Figure 2: Faster Payments Migration Volumes 2018 – High Adoption Case

Source: ‘Tomorrow Happened Yesterday’, VocaLink in association with PwC

Experian’s Taylor argues that the big issue on cheque side is that it is not just an overnight job to switch from cheque payments to another mechanism. “It is a big deal because a company has to automate its business processes and applications and the result is a sizable project rather than a quick fix to change from cheques to electronic payments. Those waiting in the wings in terms of Faster Payments are developing a strategy for replacing cheques by 2018.”

He highlights the importance of producing electronic messages alongside the Faster Payment: “You need to tell people you have sent it. Printing and sending a letter through the post is fine with Bacs, but with Faster Payments the use of sms text messaging is coming on strong.”

Beyond regulations, VocaLink’s Senechal believes that a big driver in personal adoption will be mobile banking. “The Payments Council was looking at developing a mobile offering by 2012. Although that went off the boil for a bit, it is now very much back on the agenda,” he says.

Richard Sanders, solution consultant for northern region, wholesale solutions, ACI Worldwide, makes the point that many of ACI’s customers in other markets are very interested in the Faster Payments model. “Within SEPA [single euro payments area], the Middle East, South Africa and Australia – across the world people are developing Faster Payments initatives. We have to be prepared that these other models may also impact UK Faster Payments. They may do things better and smarter, and the UK may have to come back and revisit the scheme,” he says.

Figure 3: Faster Payments Migration Volumes 2018 – High Adoption Case

Source: ‘Tomorrow Happened Yesterday’, VocaLink in association with PwC

Conclusion

Most companies are not interested in a three-day clearing or instantaneous clearing – what they are interested in is certainty of when it leaves their account and when it arrives in the beneficiary’s account.

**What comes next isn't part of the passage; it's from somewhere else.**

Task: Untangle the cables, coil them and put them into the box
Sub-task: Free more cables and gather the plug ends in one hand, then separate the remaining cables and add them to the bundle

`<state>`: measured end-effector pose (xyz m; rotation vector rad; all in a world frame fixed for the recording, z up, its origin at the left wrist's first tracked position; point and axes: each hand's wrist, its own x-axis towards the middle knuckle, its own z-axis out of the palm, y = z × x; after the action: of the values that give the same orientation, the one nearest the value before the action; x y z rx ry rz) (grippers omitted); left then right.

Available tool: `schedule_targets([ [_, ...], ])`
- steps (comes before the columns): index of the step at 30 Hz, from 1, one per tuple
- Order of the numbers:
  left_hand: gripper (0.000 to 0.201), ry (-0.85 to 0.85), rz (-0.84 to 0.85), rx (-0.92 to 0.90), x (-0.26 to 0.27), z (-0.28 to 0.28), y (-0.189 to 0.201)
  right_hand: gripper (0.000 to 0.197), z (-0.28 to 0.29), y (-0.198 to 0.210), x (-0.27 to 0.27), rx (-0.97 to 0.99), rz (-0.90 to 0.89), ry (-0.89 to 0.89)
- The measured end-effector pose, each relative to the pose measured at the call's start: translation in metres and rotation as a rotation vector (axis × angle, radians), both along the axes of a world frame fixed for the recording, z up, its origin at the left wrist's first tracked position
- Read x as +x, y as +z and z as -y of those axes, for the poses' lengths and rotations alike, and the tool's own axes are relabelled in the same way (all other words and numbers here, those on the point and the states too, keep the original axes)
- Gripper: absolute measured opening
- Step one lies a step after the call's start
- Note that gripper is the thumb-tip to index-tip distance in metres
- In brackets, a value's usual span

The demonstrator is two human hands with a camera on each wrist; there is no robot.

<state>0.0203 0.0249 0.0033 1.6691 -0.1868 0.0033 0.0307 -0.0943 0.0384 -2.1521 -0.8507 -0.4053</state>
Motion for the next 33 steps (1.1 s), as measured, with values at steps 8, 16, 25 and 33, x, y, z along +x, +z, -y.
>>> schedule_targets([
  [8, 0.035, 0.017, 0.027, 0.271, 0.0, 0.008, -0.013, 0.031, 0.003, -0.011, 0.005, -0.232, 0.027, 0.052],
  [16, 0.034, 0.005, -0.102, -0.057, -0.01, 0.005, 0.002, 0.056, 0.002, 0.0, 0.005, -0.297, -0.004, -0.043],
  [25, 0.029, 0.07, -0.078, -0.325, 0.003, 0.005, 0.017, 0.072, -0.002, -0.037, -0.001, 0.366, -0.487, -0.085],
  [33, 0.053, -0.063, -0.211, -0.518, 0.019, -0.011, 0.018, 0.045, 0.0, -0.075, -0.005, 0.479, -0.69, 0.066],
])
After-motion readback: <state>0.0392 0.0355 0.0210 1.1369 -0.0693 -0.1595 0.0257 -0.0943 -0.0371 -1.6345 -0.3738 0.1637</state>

They want to be sure they can manage cash more efficiently.

Craig Ramsay, wholesale solutions lead EMEA, ACI Worldwide, says: “I think we have reached end of the beginning of Faster Payments. It is clearly a network of the future, clearly has more to offer, and certainly has some of the things we need. Does it need more schemes to handle different types of payments? Yes. Does it need channels beyond internet and phone? Yes. Does it need to have more banks to support it? Of course it does.”